«I giovani oggi sono molto superficiali ma io non me la sento mai di condannarli a priori, preferisco pensare a una rieducazione e ad un loro recupero». Dino Zoff è il simbolo del vero uomo di sport, per cui la moralità è sempre stata un principio di vita, a costo di rimetterci: mai un comportamento fuori dalle righe, mai un polemica fondata sull’aggressività. Campione del mondo a 40 anni e capitano della Nazionale di Bearzot, è sempre stato predisposto al miglioramento: in campo accettava i gol subìti e le sconfitte, nella vita non è mai uscito dal binario della correttezza. «La parola più bella che esiste e che mi viene in mente è solo una: dignità» disse in una splendida intervista a Paolo Graldi, ex direttore del Messaggero e del Mattino. «La moralità dovrebbe restare sempre davanti ai soldi e invece oggi non è proprio così» dice Dino Zoff valutando il nuovo scandalo scommesse in cui sono rimasti coinvolti moltissimi giovani giocatori, anche della Nazionale.
Ma come è possibile che tanti giovani finiscano nella rete delle scommesse?
«Io sono dispiaciuto quando leggo di queste situazioni che in teoria non sono spiegabili. La loro vita è bella e diversa da quella di tutti gli altri coetanei: hanno già dei privilegi, perché non sfruttarli ed essere felici già così?».
Esatto: guadagnano anche tanto rispetto ai suoi tempi, ma forse non si accontentano.
«Evidentemente vogliono sempre di più, i soldi non bastano mai e invece non dovrebbero essere il principale obiettivo della vita. I valori sono altri: la facilità con cui sbagliano è evidente, domina la superficialità e così commettono degli errori gravi».
Nei ritiri della Under 21 erano nati anche dei gruppi di Poker, uno era denominato Las Vegas ed era legato da una chat collettiva su WhatsApp.
«I tempi si evolvono anche nel gioco delle carte - dice sorridendo SuperDino - perché ai tempi nostri esisteva soltanto lo scopone. Giocavamo nei ritiri, in viaggio, nelle soste in aeroporto: i giocatori spesso si univano all’allenatore e agli uomini dello staff. Momenti di svago, leciti e divertenti, che univano».
Le immagini della partita in aereo tra lei, il presidente Pertini, Bearzot e Causio è diventata quasi l’icona del Mundial ’82.

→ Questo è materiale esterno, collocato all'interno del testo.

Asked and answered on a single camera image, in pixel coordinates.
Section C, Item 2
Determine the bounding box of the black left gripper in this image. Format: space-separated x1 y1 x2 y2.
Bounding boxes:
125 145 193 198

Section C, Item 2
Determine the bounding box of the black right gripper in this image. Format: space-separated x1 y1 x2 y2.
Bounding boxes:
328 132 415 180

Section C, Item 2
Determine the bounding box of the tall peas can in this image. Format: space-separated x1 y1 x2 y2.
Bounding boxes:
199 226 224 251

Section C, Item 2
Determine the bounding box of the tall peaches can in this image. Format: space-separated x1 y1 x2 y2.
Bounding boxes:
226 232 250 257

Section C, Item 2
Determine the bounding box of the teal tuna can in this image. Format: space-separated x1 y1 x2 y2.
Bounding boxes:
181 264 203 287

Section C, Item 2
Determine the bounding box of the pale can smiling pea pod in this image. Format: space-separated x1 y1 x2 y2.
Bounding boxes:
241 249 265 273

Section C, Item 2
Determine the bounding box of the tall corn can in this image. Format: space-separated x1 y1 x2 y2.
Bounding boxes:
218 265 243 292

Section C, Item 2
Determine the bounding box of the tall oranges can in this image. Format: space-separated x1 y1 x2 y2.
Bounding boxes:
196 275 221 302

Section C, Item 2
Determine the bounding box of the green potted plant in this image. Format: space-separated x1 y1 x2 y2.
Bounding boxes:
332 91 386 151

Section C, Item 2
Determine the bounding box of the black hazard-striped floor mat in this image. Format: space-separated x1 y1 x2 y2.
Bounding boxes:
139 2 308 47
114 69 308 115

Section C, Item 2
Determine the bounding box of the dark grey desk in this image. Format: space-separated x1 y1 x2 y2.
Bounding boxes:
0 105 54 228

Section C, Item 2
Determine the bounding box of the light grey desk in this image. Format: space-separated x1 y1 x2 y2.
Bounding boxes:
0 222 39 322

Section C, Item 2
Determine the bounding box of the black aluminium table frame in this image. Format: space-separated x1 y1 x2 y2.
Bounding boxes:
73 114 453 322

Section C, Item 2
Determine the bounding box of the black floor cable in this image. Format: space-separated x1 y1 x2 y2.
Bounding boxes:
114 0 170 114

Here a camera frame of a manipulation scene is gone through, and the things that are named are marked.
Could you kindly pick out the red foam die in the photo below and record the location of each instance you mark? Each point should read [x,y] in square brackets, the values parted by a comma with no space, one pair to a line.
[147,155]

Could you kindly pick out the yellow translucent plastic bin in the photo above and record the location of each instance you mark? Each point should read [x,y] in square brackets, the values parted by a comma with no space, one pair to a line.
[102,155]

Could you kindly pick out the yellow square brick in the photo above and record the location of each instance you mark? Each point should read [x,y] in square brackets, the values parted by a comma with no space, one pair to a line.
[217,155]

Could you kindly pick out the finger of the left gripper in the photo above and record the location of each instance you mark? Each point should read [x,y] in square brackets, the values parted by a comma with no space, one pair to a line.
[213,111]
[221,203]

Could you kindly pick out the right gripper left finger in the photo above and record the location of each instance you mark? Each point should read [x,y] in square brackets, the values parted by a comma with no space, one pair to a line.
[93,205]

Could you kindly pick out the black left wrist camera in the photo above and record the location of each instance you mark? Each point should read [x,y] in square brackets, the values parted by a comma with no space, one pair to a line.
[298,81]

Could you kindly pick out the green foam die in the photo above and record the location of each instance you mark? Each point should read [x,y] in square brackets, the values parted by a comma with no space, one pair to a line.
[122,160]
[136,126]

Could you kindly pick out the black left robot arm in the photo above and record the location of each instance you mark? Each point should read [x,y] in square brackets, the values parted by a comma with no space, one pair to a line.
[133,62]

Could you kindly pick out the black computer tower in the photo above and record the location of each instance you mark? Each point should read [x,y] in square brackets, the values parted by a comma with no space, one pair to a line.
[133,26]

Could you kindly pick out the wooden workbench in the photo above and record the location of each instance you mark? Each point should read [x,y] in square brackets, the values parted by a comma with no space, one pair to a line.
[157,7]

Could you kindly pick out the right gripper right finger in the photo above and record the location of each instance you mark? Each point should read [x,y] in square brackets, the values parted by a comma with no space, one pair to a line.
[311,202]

«Sì per noi era tutto naturale, la sfida a scopa era qualcosa a cui non potevamo mai rinunciare. Io del poker so poco. Ma non condannate i giovani su tutto».
In che senso?
«Nel senso che bisogna aiutarli, che bisogna mettere delle regole trasparenti e trasmetterle. Spesso si fanno trascinare: io non voglio essere troppo negativo nel giudicarli, vorrei solo che le cose fossero messe in chiaro in modo che capiscano».
Torniamo alla Nazionale e alla domanda se chi cade nel gioco clandestino deve essere messo alla porta.

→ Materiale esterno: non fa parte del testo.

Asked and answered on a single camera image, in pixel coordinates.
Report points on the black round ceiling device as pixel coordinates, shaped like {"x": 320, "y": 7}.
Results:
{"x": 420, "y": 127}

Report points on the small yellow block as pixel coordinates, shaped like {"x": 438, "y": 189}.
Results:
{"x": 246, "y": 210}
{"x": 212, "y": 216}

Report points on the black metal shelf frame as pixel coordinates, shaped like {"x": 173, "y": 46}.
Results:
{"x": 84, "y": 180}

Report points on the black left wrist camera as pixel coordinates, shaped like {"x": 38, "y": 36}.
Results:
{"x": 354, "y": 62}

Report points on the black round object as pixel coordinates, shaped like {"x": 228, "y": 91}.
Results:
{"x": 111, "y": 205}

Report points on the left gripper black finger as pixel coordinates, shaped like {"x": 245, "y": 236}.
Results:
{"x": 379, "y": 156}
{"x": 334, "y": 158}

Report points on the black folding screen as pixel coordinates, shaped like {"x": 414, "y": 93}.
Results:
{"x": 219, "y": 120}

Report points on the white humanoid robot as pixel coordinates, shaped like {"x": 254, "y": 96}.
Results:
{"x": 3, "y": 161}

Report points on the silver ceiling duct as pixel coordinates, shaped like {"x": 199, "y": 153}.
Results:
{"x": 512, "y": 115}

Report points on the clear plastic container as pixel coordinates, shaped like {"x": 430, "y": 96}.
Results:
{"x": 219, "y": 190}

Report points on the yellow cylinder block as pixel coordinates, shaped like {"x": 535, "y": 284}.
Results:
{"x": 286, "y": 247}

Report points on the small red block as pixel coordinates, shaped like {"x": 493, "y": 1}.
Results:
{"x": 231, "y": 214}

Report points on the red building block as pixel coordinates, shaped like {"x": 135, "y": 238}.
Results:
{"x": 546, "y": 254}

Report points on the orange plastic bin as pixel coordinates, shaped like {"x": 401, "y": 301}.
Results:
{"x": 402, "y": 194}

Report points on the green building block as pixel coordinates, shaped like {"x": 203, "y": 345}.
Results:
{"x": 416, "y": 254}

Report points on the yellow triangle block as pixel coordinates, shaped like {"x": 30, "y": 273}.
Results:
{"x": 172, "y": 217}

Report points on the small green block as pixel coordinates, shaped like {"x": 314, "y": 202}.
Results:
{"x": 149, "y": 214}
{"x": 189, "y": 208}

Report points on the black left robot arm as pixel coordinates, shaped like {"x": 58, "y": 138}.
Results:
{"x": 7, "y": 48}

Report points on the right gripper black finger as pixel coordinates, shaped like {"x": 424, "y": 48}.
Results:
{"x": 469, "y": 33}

«Ho detto che forse è arrivato il momento di mettere una regola, purché tutto il percorso sia comprensivo. Esistono scommesse e scommesse, ce ne sono anche di lecite, se non sbaglio».

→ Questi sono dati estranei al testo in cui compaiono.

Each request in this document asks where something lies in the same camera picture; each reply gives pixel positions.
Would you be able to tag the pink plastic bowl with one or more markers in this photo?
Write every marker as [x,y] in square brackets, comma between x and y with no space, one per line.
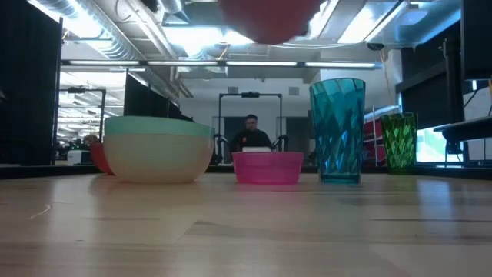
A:
[267,168]

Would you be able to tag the green faceted plastic tumbler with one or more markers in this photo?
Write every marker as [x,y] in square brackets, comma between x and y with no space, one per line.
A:
[399,142]

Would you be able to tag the person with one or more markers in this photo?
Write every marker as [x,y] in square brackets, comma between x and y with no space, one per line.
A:
[250,136]

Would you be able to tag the long ceiling light strip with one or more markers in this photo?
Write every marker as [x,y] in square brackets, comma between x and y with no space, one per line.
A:
[219,63]

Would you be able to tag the teal faceted plastic tumbler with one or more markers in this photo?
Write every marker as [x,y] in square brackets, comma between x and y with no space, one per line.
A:
[338,131]

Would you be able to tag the black room divider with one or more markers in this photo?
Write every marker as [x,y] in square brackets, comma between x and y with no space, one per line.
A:
[146,100]

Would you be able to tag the red rounded blurred object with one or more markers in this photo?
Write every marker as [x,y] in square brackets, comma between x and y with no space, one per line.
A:
[269,19]

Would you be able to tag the red shelving unit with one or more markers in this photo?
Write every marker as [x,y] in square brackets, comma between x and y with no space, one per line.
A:
[372,142]

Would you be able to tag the red plastic bowl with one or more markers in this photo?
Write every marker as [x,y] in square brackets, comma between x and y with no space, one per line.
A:
[100,157]

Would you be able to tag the white storage box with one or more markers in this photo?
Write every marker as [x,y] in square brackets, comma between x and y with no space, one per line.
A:
[78,157]

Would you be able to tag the black desk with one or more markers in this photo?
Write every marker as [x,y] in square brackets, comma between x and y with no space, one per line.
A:
[467,129]

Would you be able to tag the black partition panel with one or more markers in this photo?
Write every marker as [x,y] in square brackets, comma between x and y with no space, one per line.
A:
[27,84]

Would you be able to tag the black robot rig frame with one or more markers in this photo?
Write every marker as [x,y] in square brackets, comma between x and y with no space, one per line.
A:
[220,123]

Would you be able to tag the black overhead camera stand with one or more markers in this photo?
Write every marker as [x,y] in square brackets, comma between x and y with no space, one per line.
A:
[103,111]

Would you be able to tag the ceiling security camera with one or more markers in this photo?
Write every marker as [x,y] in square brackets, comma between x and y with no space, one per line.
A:
[375,46]

Un tesserato non dovrebbe mai puntare sulle manifestazioni sportive, tantomeno sul calcio visto che si parla di giocatori…
«Il mondo va veloce e i giovani vogliono accelerare i tempi, cercano di ottenere risultati e, probabilmente, denaro con modalità più rapide. Bisogna mettere delle leggi e ripartire. Da oggi in poi».
Rispetto ai tempi suoi, sembra che la Nazionale non sia più un punto di arrivo.
«Su questo non sono d’accordo, non voglio nemmeno credere ad un’ipotesi del genere. La maglia azzurra è un traguardo dei giocatori ambiziosi, rappresentare il proprio Paese è un motivo di orgoglio. Io credo che questo sentimento esista ancora».
Ci sono casi in cui alcuni giocatori convocati nelle Nazionali maggiori hanno rinunciato per presunte cattive condizioni fisiche e altri che non si sono comportati bene dal punto di vista etico.
«Esiste un’esasperazione mediatica su tutti gli eventi, compresi quelli sportivi, e io non voglio pensare che esistano situazioni del genere. Trovatemi un giocatore che dica ufficialmente che non è bello giocare con la maglia dell’Italia».